La principale caractéristique du droit pénal est la notion de responsabilité pénale, liée à l’idée de faute de la personne responsable.

En principe, le droit pénal ne trouve à s’appliquer qu’à la personne qui a commis une faute, ce qui suppose un acte accompli avec intelligence et volonté[1]. C’est à cette condition que l’acte infractionnel est imputable à l’agent. C’est cette exigence qui exclut toute répression pénale contre les infans, les enfants en bas âge, qui ne sont exclus du champ du droit pénal par aucun texte spécifique.

L’intelligence, ou conscience, correspond à la capacité de comprendre, tandis que la volonté est la capacité de vouloir. Ces deux notions sont différentes, même si en pratique lorsque l’une fait défaut, il est fréquent que l’autre fasse également défaut.
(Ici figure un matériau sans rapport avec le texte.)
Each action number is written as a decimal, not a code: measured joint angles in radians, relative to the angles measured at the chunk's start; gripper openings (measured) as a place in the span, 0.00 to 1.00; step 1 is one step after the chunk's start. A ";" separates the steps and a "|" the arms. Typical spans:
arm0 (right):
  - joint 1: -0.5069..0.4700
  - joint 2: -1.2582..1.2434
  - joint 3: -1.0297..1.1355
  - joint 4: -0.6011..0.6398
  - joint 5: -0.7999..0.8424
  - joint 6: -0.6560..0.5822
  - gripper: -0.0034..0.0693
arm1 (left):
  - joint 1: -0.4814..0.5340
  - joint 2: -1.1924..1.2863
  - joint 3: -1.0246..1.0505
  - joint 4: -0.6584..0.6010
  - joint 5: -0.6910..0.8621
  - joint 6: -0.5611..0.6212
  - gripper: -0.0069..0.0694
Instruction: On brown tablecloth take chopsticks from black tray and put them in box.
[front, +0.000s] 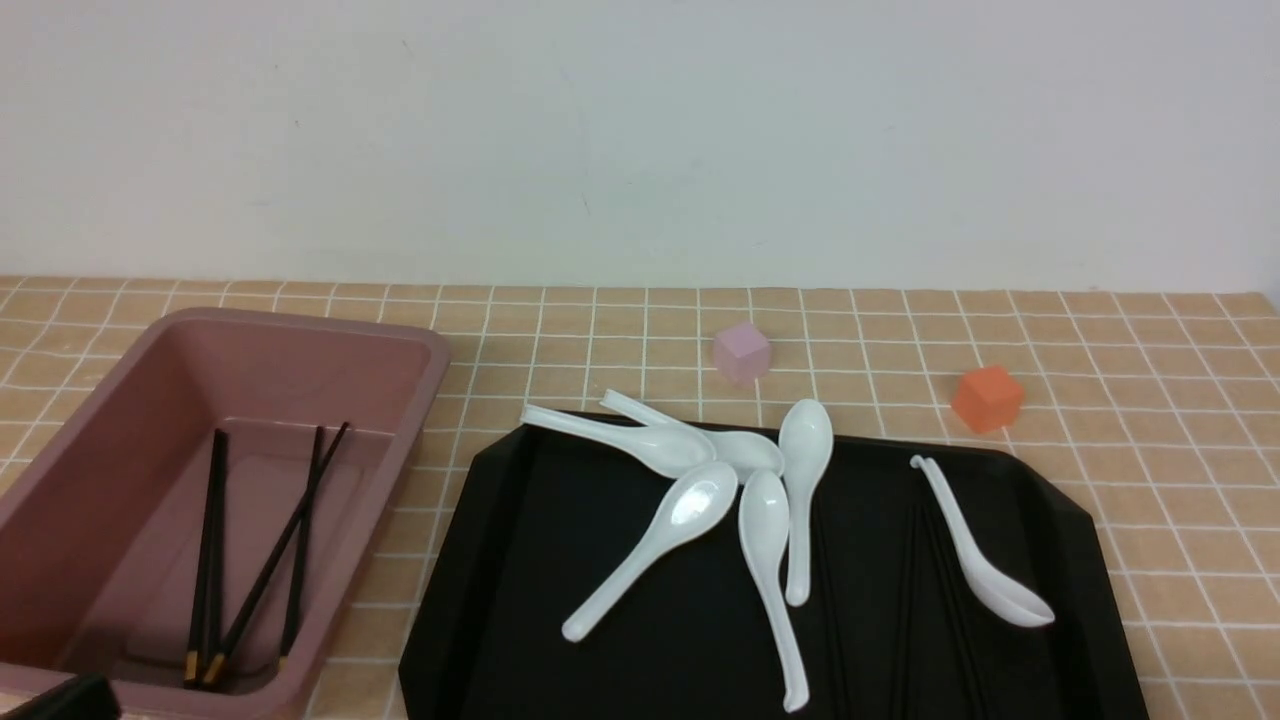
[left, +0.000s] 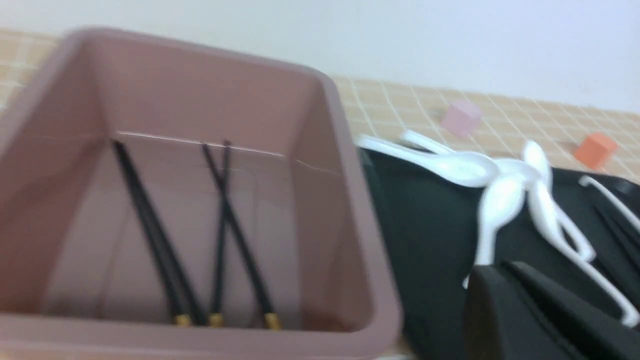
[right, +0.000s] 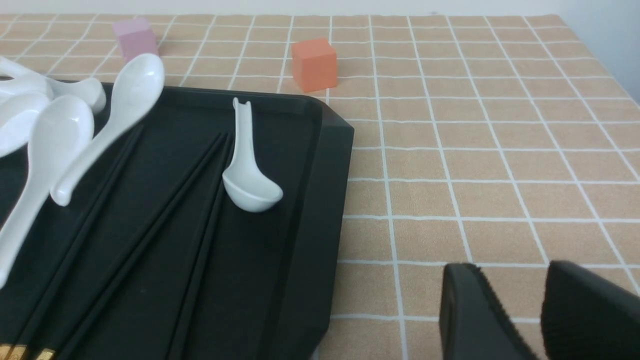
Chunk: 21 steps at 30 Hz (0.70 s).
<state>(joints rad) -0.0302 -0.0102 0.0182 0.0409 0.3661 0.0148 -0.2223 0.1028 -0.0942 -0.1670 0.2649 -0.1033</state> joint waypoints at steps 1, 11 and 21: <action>0.000 0.000 0.000 0.000 0.000 0.000 0.38 | 0.012 -0.018 0.014 0.001 0.000 0.000 0.08; 0.000 0.000 0.000 0.000 0.000 0.000 0.38 | 0.203 -0.115 0.122 0.061 0.013 -0.012 0.08; 0.000 0.000 0.000 0.000 0.000 0.000 0.38 | 0.165 -0.115 0.124 0.167 0.105 -0.170 0.09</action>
<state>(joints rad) -0.0302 -0.0102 0.0182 0.0409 0.3661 0.0148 -0.0570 -0.0120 0.0298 0.0000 0.3699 -0.2737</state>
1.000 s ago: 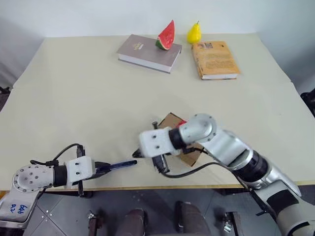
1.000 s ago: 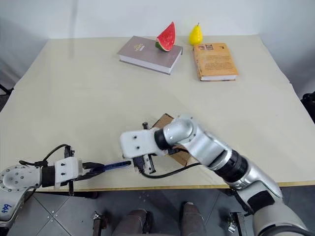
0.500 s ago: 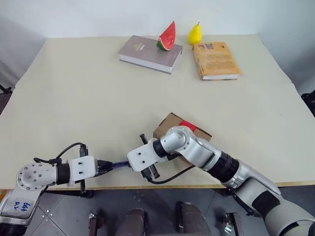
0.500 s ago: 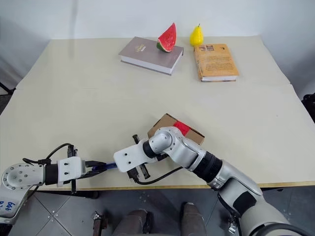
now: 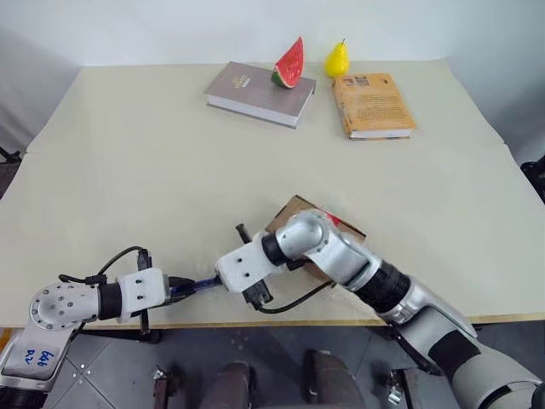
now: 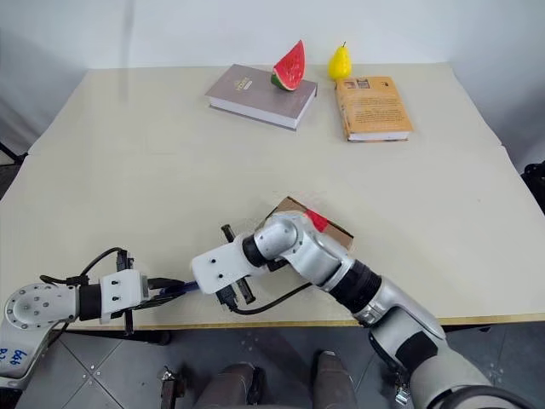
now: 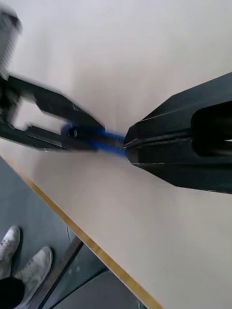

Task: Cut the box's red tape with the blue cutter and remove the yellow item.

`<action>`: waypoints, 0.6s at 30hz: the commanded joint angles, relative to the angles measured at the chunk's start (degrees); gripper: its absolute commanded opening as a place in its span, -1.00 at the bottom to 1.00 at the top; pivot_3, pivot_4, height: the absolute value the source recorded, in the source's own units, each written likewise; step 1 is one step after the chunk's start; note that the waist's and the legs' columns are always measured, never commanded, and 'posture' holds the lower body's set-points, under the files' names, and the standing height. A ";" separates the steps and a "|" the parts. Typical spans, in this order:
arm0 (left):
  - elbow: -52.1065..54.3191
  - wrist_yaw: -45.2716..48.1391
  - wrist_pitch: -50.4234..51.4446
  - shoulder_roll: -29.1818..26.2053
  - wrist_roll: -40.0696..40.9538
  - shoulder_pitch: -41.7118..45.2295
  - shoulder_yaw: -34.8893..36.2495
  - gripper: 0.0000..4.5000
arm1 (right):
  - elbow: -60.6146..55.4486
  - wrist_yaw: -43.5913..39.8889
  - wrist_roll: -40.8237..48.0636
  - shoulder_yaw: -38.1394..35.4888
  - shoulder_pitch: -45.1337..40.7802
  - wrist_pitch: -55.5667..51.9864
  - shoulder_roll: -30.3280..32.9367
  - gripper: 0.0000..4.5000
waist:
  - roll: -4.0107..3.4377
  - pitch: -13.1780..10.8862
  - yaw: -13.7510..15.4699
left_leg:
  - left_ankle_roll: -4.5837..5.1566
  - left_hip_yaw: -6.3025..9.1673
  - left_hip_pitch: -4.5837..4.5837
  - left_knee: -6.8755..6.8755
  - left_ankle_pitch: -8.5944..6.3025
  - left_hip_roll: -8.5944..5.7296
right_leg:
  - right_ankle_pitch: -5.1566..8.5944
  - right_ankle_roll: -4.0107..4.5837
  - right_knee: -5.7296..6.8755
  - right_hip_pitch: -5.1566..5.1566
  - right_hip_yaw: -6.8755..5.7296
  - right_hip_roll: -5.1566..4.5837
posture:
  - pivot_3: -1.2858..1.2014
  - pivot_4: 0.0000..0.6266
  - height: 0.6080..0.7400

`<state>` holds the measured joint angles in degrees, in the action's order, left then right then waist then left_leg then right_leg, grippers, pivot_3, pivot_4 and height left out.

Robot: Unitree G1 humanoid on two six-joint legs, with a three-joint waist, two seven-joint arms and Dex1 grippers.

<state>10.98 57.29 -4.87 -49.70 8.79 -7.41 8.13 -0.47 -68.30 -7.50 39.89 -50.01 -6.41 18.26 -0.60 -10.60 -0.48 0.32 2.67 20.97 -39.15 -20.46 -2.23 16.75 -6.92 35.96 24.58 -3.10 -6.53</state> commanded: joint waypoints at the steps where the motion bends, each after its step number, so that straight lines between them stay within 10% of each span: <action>1: 0.04 0.58 2.33 -0.40 -0.81 -1.71 -2.03 -0.83 | -2.63 -1.15 -0.59 -0.91 -0.02 -0.30 1.07 -0.99 | 0.00 0.00 -0.05 | 0.00 -0.01 0.00 0.00 0.00 0.00 | 0.00 0.00 0.00 0.00 0.00 0.00 | 0.03 -0.52 1.00; 18: -0.35 0.03 2.63 0.48 -1.48 -0.46 -3.27 -0.83 | 7.31 0.58 -6.21 2.35 1.75 4.44 -3.92 -0.99 | -0.10 0.07 -0.96 | 0.00 -0.16 -0.63 0.07 0.01 0.01 | 0.01 0.01 -0.02 -0.42 0.12 0.00 | 0.03 -0.52 1.00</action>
<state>10.69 57.20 -2.61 -49.75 8.48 -7.17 7.91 6.09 -68.58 -12.99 40.35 -48.19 -3.03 16.51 -0.70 -10.52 -1.43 0.31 2.51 20.23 -39.08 -20.45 -2.20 16.77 -6.90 35.93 24.05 -2.96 -6.52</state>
L’imputabilité étant admise, l’infraction ne sera constituée que si son élément moral est établi. Cet élément moral varie d’une infraction à l’autre.

L’article 121-3 alinéa 1 pose le principe suivant lequel :

« Il n’y a point de crime ou délit sans intention de le commettre » 
Article 121-3 al. 1 du Code pénal

Ce principe vient faire disparaitre l’ancienne catégorie des « délits contraventionnels » ou « infractions purement matérielles », qui ne comportaient pas d’élément moral, et qui deviennent depuis le 1er mars 1994 des infractions qui se commettent par imprudence ou par négligence.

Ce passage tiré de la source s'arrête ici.